*** Begin section ***
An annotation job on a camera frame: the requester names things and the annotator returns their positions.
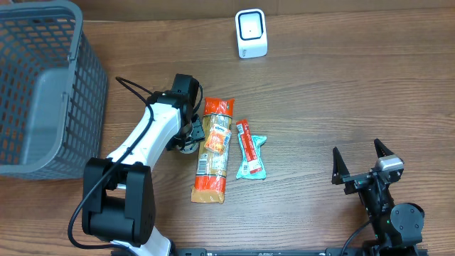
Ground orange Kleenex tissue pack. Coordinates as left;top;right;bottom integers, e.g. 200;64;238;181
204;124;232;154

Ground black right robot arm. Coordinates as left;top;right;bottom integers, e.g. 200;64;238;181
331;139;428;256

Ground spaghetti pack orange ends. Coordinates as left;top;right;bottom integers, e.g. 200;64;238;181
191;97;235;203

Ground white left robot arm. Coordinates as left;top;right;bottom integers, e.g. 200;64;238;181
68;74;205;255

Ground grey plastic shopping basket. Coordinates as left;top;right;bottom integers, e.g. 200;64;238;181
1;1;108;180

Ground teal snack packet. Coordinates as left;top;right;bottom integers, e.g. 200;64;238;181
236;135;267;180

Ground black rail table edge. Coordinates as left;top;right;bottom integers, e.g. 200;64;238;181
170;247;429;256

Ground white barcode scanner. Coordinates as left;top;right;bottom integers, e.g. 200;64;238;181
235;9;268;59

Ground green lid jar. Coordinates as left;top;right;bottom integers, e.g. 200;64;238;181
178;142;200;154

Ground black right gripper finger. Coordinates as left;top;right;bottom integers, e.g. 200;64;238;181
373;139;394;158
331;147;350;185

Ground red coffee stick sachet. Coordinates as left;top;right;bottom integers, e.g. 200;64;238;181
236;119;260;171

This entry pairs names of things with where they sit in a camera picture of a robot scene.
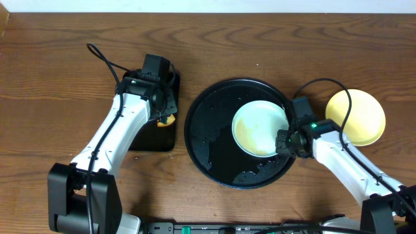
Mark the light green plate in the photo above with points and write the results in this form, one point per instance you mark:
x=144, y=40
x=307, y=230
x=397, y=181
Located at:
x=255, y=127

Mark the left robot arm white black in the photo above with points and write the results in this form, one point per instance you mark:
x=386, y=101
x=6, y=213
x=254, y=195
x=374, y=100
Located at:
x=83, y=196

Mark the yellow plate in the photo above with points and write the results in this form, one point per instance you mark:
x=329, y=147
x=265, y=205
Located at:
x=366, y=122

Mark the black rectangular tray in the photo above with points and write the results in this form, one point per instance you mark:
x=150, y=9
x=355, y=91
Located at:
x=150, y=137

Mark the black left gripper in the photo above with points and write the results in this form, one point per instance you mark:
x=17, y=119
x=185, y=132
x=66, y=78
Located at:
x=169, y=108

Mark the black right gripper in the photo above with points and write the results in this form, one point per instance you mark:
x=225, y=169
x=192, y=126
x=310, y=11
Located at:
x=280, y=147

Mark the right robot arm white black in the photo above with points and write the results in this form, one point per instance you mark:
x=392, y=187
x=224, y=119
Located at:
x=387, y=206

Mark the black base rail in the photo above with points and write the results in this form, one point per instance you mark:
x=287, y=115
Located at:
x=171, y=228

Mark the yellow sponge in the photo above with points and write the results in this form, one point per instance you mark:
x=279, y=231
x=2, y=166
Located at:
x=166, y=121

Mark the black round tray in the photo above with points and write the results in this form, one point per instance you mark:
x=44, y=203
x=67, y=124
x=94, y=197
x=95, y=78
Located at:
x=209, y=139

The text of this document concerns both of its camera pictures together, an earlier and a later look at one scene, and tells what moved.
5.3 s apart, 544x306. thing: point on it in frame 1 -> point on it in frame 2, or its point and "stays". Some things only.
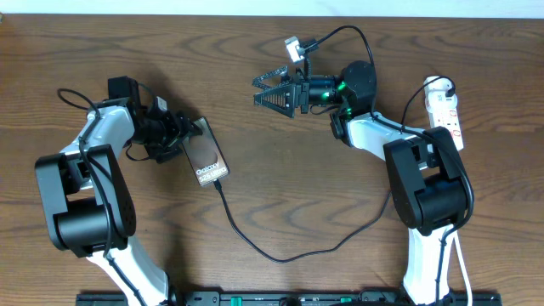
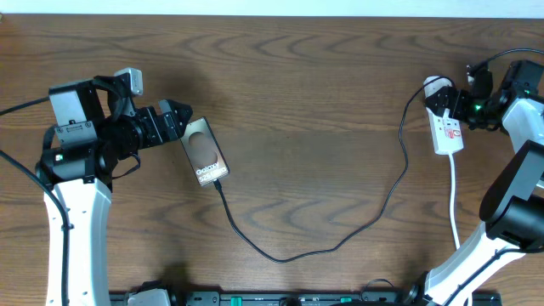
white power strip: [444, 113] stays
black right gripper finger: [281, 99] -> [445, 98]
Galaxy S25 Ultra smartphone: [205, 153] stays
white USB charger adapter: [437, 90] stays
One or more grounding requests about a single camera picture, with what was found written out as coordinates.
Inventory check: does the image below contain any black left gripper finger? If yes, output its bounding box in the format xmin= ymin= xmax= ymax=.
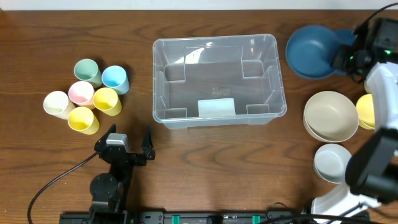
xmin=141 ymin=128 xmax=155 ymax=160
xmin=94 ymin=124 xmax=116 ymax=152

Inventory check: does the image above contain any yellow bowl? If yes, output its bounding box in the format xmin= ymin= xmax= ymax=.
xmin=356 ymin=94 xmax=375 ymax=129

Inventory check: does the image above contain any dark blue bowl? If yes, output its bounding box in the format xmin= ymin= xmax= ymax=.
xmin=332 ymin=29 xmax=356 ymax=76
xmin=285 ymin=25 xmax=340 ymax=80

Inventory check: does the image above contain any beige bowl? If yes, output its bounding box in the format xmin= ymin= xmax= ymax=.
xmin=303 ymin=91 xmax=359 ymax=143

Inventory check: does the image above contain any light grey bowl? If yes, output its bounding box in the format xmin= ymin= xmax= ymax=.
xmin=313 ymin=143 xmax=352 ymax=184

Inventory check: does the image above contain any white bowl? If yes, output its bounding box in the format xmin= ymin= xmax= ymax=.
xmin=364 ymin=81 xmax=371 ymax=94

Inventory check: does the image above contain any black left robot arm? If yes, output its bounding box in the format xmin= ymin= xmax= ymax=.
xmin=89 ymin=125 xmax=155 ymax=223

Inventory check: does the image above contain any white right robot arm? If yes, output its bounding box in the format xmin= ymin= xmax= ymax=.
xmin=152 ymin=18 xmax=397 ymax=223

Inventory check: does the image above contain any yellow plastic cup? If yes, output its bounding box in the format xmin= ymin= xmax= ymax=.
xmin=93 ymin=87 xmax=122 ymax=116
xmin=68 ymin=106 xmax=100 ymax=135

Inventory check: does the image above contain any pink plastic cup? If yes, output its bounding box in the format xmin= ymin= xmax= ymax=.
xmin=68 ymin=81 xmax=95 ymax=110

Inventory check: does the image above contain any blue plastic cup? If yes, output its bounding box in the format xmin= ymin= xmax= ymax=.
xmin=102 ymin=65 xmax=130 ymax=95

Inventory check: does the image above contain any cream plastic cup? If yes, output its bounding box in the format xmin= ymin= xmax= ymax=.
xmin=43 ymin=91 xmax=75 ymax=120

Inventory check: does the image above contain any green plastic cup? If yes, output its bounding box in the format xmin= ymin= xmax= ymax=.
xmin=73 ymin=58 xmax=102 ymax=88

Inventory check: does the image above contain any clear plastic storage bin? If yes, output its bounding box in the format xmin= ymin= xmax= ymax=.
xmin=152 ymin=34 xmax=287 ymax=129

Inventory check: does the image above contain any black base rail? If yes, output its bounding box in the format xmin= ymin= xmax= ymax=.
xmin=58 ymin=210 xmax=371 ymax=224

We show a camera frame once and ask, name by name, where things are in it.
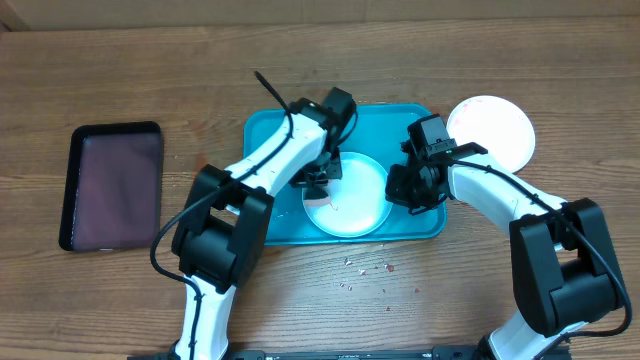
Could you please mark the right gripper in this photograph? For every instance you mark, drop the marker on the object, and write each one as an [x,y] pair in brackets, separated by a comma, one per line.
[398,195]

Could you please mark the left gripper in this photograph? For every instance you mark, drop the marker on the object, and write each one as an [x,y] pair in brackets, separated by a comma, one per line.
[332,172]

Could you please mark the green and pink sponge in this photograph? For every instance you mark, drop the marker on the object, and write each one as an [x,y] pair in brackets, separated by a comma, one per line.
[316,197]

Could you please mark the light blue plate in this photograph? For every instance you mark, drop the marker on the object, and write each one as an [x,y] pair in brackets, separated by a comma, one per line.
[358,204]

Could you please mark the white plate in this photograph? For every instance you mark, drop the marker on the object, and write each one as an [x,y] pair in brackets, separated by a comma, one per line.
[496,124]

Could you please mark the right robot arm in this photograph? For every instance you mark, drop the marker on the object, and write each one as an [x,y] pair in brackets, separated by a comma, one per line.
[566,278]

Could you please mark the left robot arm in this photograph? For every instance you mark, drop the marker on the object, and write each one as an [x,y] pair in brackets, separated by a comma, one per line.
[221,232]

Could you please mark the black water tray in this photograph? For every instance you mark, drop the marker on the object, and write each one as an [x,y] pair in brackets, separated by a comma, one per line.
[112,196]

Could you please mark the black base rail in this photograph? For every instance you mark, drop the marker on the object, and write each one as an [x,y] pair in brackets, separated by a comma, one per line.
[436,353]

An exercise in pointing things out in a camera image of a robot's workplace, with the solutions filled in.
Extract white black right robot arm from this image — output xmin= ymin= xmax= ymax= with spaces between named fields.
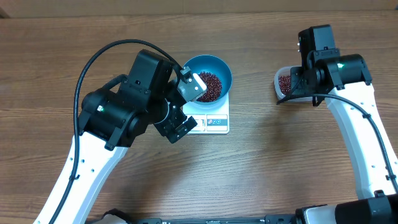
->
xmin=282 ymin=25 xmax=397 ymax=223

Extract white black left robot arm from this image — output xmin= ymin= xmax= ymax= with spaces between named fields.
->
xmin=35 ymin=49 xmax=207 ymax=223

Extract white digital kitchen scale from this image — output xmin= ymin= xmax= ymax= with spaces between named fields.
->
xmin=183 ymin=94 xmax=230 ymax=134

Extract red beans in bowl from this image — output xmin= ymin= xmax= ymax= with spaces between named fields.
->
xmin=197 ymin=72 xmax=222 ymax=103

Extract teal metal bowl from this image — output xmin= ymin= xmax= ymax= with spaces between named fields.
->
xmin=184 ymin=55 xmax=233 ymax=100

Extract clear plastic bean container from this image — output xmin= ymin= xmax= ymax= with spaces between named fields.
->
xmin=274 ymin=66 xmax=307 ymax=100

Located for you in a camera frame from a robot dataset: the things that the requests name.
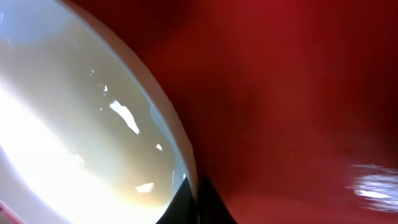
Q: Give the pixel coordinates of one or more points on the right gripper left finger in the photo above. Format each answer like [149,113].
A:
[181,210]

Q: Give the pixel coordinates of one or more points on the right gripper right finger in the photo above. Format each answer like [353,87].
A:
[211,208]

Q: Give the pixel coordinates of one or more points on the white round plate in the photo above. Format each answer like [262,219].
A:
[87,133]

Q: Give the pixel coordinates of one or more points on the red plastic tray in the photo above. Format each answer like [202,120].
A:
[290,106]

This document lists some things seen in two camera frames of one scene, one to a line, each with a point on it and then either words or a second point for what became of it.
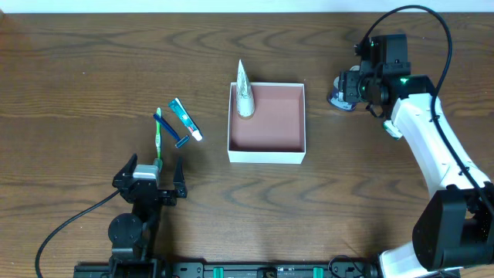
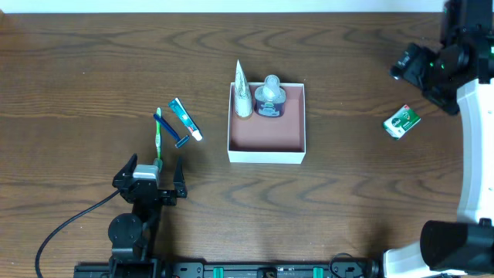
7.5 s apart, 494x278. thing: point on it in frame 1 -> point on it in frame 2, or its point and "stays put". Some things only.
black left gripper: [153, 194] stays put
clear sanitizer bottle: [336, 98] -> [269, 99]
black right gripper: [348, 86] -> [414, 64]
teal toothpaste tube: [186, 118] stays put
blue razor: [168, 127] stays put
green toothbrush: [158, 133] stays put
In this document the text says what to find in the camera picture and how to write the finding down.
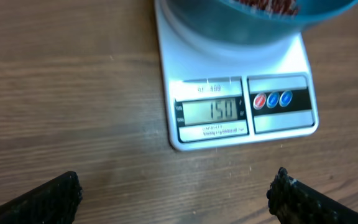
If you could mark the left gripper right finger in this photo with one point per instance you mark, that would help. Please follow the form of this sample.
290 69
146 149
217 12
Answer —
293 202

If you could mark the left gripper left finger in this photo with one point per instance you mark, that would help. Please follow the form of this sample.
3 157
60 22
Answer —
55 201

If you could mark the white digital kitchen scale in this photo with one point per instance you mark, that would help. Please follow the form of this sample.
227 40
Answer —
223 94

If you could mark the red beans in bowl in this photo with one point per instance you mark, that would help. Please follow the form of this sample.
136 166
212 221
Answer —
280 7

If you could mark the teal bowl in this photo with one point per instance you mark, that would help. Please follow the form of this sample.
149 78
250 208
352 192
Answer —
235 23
*** End section ***
Work to complete – Only the lines holding the word "requests" belong in the answer; copy them from the listing above.

Answer space –
One or more grounding requests about a single camera picture, with what was found written out as coordinates.
Located for you in a camera frame from a robot dataset: the things that the requests name.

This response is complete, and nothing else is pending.